Work order
Line by line, transcribe the data shown below.

** Opening Given information block **

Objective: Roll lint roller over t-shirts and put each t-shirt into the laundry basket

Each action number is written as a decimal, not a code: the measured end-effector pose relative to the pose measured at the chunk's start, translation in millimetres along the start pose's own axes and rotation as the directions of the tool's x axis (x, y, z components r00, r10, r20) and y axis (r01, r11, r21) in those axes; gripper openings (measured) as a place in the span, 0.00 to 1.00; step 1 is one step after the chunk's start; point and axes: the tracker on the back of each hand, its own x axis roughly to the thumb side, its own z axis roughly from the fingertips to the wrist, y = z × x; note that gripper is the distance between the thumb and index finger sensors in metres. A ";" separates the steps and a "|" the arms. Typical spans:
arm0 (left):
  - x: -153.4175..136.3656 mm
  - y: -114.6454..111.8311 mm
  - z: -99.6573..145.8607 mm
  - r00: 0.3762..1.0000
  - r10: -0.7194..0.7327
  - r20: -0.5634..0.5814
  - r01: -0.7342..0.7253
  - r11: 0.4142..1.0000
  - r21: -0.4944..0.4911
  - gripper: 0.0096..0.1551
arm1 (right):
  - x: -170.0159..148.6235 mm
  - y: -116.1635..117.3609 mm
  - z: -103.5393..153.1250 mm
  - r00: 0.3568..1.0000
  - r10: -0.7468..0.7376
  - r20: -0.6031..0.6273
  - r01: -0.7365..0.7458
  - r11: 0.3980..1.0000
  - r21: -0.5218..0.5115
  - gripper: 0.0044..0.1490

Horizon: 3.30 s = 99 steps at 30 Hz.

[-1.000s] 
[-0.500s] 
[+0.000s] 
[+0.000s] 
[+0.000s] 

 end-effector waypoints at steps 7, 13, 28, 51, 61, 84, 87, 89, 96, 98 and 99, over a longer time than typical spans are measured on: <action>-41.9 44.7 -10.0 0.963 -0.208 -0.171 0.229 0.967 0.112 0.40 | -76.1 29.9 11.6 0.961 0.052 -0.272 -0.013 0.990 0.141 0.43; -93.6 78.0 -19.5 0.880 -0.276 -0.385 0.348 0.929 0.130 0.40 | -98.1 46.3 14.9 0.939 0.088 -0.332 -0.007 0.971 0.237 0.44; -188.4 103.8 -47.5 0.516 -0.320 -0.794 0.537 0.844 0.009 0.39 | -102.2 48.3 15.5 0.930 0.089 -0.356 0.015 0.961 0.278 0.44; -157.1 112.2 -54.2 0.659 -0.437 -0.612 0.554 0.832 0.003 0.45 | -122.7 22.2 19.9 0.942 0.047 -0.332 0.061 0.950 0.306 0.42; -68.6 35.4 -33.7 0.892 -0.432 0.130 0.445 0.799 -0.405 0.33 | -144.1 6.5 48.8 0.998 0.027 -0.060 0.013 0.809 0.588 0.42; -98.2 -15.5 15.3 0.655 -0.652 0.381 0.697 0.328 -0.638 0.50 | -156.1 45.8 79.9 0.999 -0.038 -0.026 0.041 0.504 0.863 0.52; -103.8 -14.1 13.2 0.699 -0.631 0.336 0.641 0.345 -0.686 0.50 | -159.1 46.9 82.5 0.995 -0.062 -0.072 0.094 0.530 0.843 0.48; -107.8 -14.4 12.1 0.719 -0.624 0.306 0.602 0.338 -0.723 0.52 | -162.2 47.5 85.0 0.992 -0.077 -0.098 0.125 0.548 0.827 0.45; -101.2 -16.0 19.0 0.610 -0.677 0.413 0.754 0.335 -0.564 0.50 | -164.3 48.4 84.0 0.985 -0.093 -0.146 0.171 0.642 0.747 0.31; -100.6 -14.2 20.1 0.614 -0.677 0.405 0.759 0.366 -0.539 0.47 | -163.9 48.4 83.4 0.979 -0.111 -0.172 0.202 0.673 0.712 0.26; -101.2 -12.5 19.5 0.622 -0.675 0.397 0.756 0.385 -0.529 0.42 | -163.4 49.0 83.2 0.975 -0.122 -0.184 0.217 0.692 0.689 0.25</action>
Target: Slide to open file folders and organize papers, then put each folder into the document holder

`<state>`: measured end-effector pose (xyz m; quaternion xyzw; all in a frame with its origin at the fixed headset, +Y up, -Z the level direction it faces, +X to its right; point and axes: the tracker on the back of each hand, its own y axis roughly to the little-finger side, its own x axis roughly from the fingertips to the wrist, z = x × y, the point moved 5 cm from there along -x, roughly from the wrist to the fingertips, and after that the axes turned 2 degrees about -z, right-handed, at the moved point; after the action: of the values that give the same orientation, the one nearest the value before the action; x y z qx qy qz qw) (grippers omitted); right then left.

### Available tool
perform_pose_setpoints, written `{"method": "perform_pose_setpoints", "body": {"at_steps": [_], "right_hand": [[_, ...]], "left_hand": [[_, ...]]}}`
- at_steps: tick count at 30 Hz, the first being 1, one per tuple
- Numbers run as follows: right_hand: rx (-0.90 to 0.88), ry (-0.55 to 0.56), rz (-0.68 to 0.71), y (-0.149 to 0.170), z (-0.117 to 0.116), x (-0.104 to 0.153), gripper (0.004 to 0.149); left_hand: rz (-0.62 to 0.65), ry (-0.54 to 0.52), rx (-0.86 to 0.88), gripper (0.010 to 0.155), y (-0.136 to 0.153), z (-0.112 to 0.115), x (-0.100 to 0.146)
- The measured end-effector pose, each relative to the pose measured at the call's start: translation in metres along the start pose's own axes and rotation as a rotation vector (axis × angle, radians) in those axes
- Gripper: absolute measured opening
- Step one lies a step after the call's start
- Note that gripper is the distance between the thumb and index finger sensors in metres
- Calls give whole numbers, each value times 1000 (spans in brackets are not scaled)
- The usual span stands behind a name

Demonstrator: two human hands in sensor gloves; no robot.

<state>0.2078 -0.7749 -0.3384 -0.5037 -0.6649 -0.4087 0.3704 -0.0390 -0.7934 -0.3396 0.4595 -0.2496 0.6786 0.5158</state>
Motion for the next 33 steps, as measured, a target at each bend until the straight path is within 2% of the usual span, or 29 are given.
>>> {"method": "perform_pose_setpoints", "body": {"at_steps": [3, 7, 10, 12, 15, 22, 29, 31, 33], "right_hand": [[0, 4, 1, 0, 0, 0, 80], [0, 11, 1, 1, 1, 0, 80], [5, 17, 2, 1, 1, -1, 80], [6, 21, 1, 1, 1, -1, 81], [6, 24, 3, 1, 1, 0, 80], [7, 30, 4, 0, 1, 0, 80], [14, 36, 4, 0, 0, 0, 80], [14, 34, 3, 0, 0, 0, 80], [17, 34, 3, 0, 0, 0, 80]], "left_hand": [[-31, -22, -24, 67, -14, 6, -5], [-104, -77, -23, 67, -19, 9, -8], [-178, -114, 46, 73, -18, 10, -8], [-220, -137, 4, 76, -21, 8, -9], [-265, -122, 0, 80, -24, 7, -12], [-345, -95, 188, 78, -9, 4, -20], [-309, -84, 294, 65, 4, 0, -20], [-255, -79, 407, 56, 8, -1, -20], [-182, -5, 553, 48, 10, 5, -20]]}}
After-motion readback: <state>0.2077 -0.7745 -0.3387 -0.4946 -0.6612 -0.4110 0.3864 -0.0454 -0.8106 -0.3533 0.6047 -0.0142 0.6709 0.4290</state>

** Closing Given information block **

Response box
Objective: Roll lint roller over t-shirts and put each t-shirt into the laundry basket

Each action number is written as a decimal, not a code: the measured end-effector pose relative to the pose measured at the chunk's start, translation in millimetres along the start pose's own axes and rotation as the directions of the tool's x axis (x, y, z components r00, r10, r20) and y axis (r01, r11, r21) in those axes; gripper openings (measured) as a place in the span, 0.00 to 1.00; step 1 is one step after the chunk's start; point and axes: the tracker on the back of each hand, its own x axis roughly to the thumb side, its own z axis roughly from the fingertips to the wrist, y = z × x; note that gripper is the distance between the thumb and index finger sensors in metres. A ";" separates the steps and a "|" the arms. Typical spans:
arm0 (left):
  - x: -153.4175..136.3656 mm
  - y: -114.6454..111.8311 mm
  - z: -99.6573..145.8607 mm
  - r00: 0.3762..1.0000
  - r10: -0.7194..0.7327
  - r20: -0.5634..0.5814
  - r01: -0.7342..0.7253
  - r11: 0.4142..1.0000
  - r21: -0.4944..0.4911
  - gripper: 0.0096..0.1551
arm1 (right):
  - x: -170.0159..148.6235 mm
  - y: -116.1635..117.3609 mm
  - z: -103.5393..153.1250 mm
  - r00: 0.3568..1.0000
  - r10: -0.7468..0.7376
  - r20: -0.6031..0.6273
  - r01: -0.7365..0.7458
  - r11: 0.3980..1.0000
  - r21: -0.5218..0.5115
  - gripper: 0.0044..0.1490

Horizon: 3.30 s = 99 steps at 30 Hz.

[-1.000s] 
[-0.500s] 
[+0.000s] 
[+0.000s] 
[+0.000s] 

 end-effector waypoints at steps 7, 13, 28, 51, 61, 84, 87, 89, 96, 98 and 99, over a longer time than typical spans are measured on: <action>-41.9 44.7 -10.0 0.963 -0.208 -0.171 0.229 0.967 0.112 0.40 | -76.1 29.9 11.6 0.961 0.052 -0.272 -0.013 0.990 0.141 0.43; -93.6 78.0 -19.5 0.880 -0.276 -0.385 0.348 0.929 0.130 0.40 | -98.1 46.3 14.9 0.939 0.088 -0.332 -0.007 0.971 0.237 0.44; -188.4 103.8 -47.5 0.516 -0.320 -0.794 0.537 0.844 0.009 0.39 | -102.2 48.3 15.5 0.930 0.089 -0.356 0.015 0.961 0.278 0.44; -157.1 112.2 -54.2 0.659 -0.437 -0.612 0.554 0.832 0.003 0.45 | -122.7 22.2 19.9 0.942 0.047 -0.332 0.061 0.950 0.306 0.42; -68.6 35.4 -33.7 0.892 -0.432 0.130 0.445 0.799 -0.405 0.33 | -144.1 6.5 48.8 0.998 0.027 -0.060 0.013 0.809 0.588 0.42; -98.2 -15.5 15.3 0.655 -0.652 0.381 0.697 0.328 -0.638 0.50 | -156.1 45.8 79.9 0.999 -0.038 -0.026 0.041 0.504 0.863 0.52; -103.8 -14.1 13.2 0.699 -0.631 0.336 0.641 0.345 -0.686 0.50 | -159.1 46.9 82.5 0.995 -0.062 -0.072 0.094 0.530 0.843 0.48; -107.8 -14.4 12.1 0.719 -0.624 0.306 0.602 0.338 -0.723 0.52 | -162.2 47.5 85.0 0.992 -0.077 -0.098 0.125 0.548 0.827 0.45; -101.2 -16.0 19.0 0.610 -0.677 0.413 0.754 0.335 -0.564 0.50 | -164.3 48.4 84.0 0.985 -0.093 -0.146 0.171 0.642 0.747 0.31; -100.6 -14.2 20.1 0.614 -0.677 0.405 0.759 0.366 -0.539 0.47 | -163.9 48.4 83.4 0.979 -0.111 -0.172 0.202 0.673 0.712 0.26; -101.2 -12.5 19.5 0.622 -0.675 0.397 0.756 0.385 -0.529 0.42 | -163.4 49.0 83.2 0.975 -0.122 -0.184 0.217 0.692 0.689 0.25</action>
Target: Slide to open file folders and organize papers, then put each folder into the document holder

`<state>`: measured end-effector pose (xyz m; quaternion xyzw; all in a frame with its origin at the fixed headset, +Y up, -Z the level direction it faces, +X to its right; point and axes: the tracker on the back of each hand, its own y axis roughly to the little-finger side, its own x axis roughly from the fingertips to the wrist, z = x × y, the point moved 5 cm from there along -x, roughly from the wrist to the fingertips, and after that the axes turned 2 degrees about -z, right-handed, at the moved point; after the action: of the values that give the same orientation, the one nearest the value before the action; x y z qx qy qz qw) (grippers omitted); right then left.

### Available tool
perform_pose_setpoints, written `{"method": "perform_pose_setpoints", "body": {"at_steps": [_], "right_hand": [[_, ...]], "left_hand": [[_, ...]]}}`
- at_steps: tick count at 30 Hz, the first being 1, one per tuple
- Numbers run as follows: right_hand: rx (-0.90 to 0.88), ry (-0.55 to 0.56), rz (-0.68 to 0.71), y (-0.149 to 0.170), z (-0.117 to 0.116), x (-0.104 to 0.153), gripper (0.004 to 0.149); left_hand: rz (-0.62 to 0.65), ry (-0.54 to 0.52), rx (-0.86 to 0.88), gripper (0.010 to 0.155), y (-0.136 to 0.153), z (-0.112 to 0.115), x (-0.100 to 0.146)
- The measured end-effector pose, each relative to the pose measured at the call's start: translation in metres along the start pose's own axes and rotation as a rotation vector (axis × angle, radians) in those axes
- Gripper: absolute measured opening
- Step one lies a step after the call's start
- Note that gripper is the distance between the thumb and index finger sensors in metres
- Calls give whole numbers, each value times 1000 (spans in brackets are not scaled)
- The usual span stands behind a name

Demonstrator: two human hands in sensor gloves; no robot.

<state>0.2078 -0.7749 -0.3384 -0.5037 -0.6649 -0.4087 0.3704 -0.0390 -0.7934 -0.3396 0.4595 -0.2496 0.6786 0.5158</state>
Motion for the next 33 steps, as measured, a target at each bend until the straight path is within 2% of the usual span, or 29 are given.
>>> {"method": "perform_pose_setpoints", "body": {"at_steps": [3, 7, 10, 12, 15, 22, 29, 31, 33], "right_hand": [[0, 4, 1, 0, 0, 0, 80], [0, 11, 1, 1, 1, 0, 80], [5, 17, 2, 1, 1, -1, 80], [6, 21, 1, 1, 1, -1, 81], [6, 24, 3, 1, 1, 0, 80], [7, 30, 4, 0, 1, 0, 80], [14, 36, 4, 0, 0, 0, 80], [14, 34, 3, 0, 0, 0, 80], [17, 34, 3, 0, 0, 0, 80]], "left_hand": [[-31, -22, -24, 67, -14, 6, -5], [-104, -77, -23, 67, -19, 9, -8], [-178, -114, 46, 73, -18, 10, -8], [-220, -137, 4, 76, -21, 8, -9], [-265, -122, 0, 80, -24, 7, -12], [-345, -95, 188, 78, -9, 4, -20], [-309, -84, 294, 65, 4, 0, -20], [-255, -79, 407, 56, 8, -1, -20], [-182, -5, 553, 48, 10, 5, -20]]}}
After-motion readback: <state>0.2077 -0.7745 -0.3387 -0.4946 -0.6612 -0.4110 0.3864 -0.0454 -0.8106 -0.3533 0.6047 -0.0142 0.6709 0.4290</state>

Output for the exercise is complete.